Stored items
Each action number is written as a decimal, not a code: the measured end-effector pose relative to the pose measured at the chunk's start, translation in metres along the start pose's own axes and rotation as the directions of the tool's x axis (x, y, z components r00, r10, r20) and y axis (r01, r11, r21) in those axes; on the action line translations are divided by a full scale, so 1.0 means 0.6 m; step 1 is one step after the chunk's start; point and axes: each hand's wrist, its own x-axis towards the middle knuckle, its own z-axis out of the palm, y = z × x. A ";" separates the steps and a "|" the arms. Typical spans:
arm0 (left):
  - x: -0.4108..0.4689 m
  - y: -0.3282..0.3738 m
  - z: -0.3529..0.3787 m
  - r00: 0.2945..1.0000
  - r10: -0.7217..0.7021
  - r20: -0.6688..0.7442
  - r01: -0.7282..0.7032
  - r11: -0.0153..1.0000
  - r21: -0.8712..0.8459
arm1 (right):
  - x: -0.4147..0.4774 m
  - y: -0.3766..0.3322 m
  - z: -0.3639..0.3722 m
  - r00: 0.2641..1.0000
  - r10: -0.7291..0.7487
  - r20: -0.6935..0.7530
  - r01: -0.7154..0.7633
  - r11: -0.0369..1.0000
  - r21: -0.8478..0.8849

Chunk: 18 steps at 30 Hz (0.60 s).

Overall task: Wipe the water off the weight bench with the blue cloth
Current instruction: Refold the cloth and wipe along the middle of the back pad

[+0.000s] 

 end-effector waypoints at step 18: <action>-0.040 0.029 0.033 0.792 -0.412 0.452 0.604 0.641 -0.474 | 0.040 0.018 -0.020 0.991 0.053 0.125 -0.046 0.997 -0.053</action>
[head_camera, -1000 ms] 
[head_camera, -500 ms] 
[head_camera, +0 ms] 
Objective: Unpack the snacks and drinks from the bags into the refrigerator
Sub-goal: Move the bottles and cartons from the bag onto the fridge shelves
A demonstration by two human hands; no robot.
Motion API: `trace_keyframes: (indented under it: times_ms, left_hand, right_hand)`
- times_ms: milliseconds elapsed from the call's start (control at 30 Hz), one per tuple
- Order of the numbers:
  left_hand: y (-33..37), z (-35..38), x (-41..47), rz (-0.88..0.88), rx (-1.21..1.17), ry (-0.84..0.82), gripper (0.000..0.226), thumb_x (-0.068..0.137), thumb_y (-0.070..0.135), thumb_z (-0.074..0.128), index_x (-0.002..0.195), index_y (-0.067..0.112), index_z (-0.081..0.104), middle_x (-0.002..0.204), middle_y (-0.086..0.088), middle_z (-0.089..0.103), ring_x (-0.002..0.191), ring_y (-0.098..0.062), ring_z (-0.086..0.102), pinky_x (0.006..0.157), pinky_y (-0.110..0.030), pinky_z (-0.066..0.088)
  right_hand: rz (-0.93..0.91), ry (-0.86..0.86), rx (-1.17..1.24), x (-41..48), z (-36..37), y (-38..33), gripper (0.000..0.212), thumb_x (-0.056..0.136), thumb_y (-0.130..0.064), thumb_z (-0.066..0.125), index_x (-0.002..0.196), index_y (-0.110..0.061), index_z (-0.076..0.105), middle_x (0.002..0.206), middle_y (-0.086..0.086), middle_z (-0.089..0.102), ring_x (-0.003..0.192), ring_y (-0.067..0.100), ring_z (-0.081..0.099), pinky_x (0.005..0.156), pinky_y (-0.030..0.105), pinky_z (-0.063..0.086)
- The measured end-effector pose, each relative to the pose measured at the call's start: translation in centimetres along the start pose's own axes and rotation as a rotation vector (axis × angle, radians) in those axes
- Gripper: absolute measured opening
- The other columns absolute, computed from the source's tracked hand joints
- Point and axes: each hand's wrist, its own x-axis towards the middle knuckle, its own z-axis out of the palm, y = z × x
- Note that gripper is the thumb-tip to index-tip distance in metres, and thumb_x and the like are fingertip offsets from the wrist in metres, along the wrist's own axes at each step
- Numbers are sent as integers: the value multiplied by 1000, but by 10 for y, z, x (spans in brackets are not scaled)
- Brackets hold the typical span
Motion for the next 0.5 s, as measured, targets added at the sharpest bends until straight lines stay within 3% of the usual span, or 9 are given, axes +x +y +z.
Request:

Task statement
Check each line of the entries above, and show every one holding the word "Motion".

Answer below
Motion API: `trace_keyframes: (indented under it: times_ms, left_hand, right_hand)`
Motion for the next 0.5 s, as measured, targets added at the sharpest bends until straight lines stay within 3% of the usual span, or 9 are given, axes +x +y +z.

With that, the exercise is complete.